Dans un discours digne du Conseil national de la résistance, valorisant le modèle socio-économique français et brocardant le libéralisme tous azimuts, le Nicolas Sarkozy de 2009 est bien en rupture avec le Nicolas Sarkozy de 2007 qui prônait justement la rupture car il estimait le modèle social et économique français peu efficace. Avec la crise financière et économique, avec son activisme lors de la Présidence française de l’Union européenne, Nicolas Sarkozy vient d’inaugurer le point de départ de la deuxième partie de son quinquennat présidentiel.
Le discours de Versailles a pour ambition de présidentialiser à pas mouchetés l’actuel régime politique de la Vème République. Nicolas Sarkozy fait voler en éclats les articles 20 et 21 de la constitution qui font du gouvernement le déterminant majeur de la politique de la Nation et du premier ministre l’acteur principal de ce gouvernement.
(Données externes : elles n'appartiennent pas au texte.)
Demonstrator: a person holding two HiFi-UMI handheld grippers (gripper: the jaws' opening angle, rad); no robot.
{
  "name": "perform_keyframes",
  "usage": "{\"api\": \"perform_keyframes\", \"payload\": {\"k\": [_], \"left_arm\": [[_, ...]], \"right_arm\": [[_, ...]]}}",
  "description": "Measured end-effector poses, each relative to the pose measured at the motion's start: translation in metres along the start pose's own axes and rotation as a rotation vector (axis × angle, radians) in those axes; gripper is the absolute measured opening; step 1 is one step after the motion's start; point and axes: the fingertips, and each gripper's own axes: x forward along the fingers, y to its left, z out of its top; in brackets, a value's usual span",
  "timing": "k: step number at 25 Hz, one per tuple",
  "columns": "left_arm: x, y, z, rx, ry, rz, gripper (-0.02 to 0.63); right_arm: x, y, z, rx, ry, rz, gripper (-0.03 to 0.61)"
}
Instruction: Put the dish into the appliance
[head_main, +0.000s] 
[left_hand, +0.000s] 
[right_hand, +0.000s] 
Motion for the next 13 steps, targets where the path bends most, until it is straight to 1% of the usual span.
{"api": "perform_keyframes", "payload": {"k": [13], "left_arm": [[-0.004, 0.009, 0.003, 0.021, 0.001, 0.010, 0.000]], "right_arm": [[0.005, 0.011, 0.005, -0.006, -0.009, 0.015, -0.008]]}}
Or, depuis le Général de Gaulle, on sait qu’il n’en est plus rien, c’est le Président qui est le cœur des Institutions et le premier ministre ne devient plus qu’une sorte de premier ministre de façade. Tout ceci était inévitable à partir du moment où on est passé du septennat au quinquennat.
Quelle est l’ambition du discours de Sarkozy pour la France ? Le Président de la République met en mouvement celle-ci en fixant un cap articulé autour de la poursuite des réformes, mais des réformes (habileté politique oblige) qui visent à mettre la France dans le monde de demain avec des moyens que sont : innovation, baisse des impôts, réduction des dépenses publiques par la lutte contre le gaspillage, lancement d’un emprunt généralisé dont l’utilisation sera discutée de façon participative par les forces de la Nation, pour tout dire par le peuple français. Sur les problèmes de société et de la cohésion sociale, le Président de la République prône que ces questions fassent l’objet de débats équilibrés au Parlement : c’est le cas pour le port de la burqa car le Président de la République estime que, au nom de l’égalité et de la non-domination des femmes, le port de la burqa devrait faire l’objet d’un débat à l’Assemblée nationale en tenant compte de toutes les opinions. Concernant la création et internet et malgré la remise en cause par le Conseil constitutionnel des modalités d’application de la loi Hadopi, le Président est décidé à aller jusqu’au bout. Lequel ? Au niveau des retraites, une réforme est nécessaire à mi-mai 2010, soit dans le sens de l’allongement de l’âge de la retraite, soit dans le sens de l’augmentation des cotisations. Voilà pour l’ambition.
Sur la méthode, Nicolas Sarkozy met au cœur de son dispositif la notion de déficit public en qualifiant celui-ci de bon ou mauvais. Le mauvais déficit est celui qui porte sur les dépenses de fonctionnement, dont celles dues aux doublons entre les représentations régionales et départementales, d’où l’obligation d’opérer les réformes des collectivités pour éviter la multiplication des dépenses. Le bon déficit est celui qui consisterait à dépenser pour compenser les effets de la crise et, grâce à l’emprunt (une dépense anticipée) financer les investissements. De ce point de vue, Nicolas Sarkozy est en contradiction avec son premier ministre, François Fillon, qui lui dit classiquement qu’il faut diminuer les dépenses. François Fillon est au pied du mur. Le génie de Sarkozy est qu’il parle aux Français sans parler le français, comme il lui avait été abusivement reproché par certains journalistes. Par rapport aux socialistes qui voulaient un deuxième plan de relance, en voici un grâce à l’emprunt généralisé. La force de Sarkozy est qu’il ne parle pas comme tout le monde et il ne démord pas du lien à établir entre investissement et nouveaux secteurs d’avenir. Sarkozy, à la différence de certains responsables de gauche, n’a pas de tabou. Il a un projet politique pour la France, ce qui n’est pas le cas aujourd’hui pour la gauche gouvernementale (parti socialiste et parti communiste) qui peine à retrouver son identité, à avoir un projet politique et donc à mettre la République en mouvement.
Versailles est le point de départ de Nicolas Sarkozy pour un nouveau cycle politique dont il veut être le maître d’œuvre. On peut penser qu’il a raison quand on voit la faillite de la gauche et son incapacité à parler des discriminations, des valeurs, du mérite, du travail, de l’égalité et non de l’égalitarisme et de la chance donnée à chacun pour prendre sa place dans la République. Au total, Nicolas Sarkozy met en musique, après deux ans de mandature, l’autre façon de faire évoluer la République et donc l’art de vivre ensemble.